Only the lines from the one that contains "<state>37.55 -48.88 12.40" through the final line of the entries should be repeated, exactly as written.

Collected data entries:

_ _ _ _ _

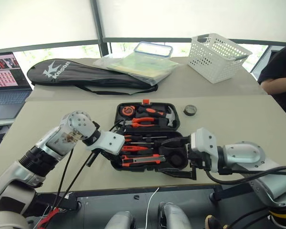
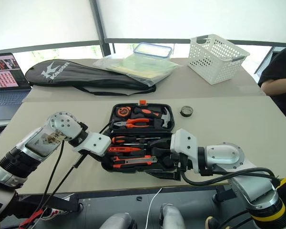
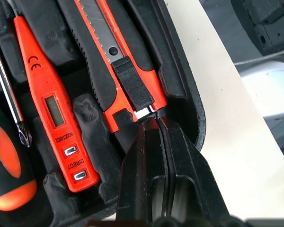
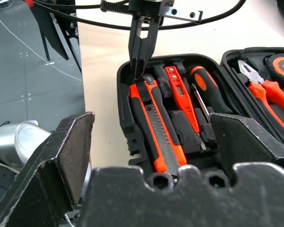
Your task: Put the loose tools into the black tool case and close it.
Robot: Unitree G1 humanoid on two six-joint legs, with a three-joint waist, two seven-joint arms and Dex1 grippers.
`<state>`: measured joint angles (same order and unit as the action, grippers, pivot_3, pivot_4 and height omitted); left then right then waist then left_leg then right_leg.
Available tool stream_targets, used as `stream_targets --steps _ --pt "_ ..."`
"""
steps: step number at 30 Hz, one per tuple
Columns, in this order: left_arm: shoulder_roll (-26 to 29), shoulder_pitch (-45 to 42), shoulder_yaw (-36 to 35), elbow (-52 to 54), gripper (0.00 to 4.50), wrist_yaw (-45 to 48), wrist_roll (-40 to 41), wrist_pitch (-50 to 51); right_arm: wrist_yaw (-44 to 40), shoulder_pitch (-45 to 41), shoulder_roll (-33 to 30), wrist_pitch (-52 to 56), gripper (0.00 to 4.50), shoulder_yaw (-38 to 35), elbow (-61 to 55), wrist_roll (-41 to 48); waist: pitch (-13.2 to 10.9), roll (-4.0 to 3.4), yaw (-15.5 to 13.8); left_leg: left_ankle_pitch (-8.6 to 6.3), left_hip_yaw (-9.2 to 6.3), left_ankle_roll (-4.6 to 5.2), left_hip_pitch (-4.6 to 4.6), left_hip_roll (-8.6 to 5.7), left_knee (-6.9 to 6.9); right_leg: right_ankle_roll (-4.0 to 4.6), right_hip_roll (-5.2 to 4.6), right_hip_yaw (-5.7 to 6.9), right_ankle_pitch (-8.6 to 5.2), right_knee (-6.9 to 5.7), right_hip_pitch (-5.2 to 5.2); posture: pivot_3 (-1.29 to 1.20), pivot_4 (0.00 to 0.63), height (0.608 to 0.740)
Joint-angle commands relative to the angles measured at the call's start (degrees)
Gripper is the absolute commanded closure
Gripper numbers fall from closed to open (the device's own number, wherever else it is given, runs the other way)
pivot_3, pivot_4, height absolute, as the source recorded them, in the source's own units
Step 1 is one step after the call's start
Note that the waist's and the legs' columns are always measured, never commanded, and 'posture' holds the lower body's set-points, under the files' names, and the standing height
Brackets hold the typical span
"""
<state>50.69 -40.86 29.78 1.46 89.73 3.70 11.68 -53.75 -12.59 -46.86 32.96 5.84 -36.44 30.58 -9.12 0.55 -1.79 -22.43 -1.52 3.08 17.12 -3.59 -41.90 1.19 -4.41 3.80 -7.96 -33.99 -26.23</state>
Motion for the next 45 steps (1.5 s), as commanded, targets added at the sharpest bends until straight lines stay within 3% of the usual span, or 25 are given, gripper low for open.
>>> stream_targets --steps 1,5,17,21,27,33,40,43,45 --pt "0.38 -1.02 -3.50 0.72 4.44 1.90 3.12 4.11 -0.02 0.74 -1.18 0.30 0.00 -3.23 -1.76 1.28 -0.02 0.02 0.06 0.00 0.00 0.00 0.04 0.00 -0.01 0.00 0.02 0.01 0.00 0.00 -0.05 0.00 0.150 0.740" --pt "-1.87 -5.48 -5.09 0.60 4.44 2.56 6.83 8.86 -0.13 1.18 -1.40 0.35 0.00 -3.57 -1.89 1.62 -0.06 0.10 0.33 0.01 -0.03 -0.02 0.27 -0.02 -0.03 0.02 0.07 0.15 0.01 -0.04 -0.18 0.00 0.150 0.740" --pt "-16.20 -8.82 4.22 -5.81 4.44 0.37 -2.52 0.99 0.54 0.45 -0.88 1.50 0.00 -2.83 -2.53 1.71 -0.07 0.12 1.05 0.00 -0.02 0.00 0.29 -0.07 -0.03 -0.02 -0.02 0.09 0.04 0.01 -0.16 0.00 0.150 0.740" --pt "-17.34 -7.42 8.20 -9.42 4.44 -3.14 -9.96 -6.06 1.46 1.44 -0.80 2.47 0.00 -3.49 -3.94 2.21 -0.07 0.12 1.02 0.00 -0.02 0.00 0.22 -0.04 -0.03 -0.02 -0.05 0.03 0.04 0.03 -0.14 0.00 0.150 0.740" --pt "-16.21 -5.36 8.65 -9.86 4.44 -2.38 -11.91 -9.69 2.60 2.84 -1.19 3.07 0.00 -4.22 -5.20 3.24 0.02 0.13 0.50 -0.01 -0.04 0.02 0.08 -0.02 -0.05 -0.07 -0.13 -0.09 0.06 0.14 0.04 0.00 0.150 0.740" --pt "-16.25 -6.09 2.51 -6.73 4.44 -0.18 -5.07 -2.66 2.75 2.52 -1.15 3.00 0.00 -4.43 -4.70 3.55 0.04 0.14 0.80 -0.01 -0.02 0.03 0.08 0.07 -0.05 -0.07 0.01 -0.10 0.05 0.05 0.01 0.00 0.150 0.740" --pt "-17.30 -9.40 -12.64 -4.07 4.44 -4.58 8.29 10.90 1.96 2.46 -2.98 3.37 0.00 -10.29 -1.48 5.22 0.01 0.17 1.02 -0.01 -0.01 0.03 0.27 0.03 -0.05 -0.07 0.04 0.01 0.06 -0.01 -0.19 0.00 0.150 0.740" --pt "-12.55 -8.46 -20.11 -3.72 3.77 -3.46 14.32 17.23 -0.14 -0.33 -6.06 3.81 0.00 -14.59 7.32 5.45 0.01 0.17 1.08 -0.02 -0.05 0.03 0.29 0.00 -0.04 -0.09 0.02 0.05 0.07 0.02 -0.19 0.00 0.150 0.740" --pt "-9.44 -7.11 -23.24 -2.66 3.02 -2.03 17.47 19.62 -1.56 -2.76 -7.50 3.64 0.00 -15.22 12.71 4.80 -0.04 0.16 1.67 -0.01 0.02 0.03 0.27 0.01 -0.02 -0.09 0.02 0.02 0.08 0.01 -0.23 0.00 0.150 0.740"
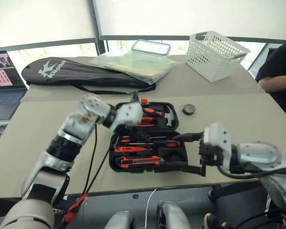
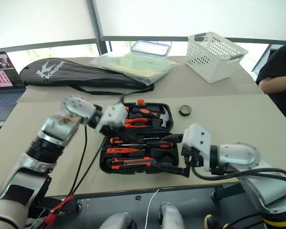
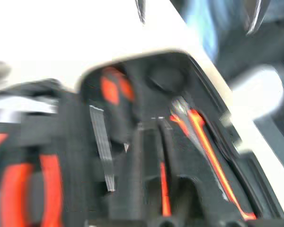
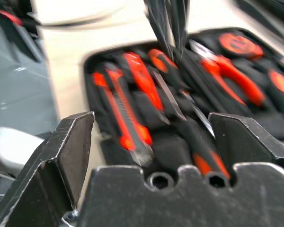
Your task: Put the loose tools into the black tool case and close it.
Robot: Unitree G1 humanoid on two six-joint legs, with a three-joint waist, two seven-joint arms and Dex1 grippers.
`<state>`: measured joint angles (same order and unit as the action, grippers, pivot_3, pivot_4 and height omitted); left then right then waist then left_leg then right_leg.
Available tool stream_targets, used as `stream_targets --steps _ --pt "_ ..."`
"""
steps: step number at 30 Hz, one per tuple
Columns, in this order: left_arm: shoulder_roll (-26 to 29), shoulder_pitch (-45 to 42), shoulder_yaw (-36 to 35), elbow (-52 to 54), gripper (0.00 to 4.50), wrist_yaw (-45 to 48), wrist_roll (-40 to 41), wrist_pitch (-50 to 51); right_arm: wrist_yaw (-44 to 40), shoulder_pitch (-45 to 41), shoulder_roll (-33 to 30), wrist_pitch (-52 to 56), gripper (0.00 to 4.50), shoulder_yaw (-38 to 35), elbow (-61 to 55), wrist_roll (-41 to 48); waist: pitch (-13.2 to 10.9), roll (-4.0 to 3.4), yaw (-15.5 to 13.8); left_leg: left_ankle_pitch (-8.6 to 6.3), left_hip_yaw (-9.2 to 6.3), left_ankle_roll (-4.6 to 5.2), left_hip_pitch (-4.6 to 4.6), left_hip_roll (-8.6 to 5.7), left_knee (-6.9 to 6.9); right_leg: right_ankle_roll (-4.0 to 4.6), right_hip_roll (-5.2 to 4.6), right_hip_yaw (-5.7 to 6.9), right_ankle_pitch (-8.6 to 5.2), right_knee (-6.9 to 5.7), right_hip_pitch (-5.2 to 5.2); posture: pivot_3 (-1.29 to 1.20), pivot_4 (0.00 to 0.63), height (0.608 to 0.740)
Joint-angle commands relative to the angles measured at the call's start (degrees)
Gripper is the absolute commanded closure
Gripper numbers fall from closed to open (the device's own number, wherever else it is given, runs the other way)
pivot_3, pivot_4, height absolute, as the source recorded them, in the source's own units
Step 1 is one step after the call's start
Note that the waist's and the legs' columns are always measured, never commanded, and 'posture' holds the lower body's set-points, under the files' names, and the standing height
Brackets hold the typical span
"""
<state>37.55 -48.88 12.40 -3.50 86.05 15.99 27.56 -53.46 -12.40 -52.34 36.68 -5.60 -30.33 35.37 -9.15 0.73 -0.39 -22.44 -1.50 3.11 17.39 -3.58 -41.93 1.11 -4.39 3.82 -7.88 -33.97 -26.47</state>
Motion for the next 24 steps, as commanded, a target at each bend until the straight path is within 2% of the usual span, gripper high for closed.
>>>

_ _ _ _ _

Exercise solution:
<state>37.55 -48.88 12.40 -3.50 86.05 15.99 27.56 -53.46 -12.40 -52.34 36.68 -5.60 -30.33 35.37 -9.15 0.73 -0.39 -22.44 -1.50 3.11 17.39 -3.58 -41.93 1.11 -4.39 3.82 -7.88 -33.97 -26.47</state>
Motion for the next 24 steps, as commanded, a target at each bend until the straight path is within 2% of the usual span, gripper high for closed.
>>>

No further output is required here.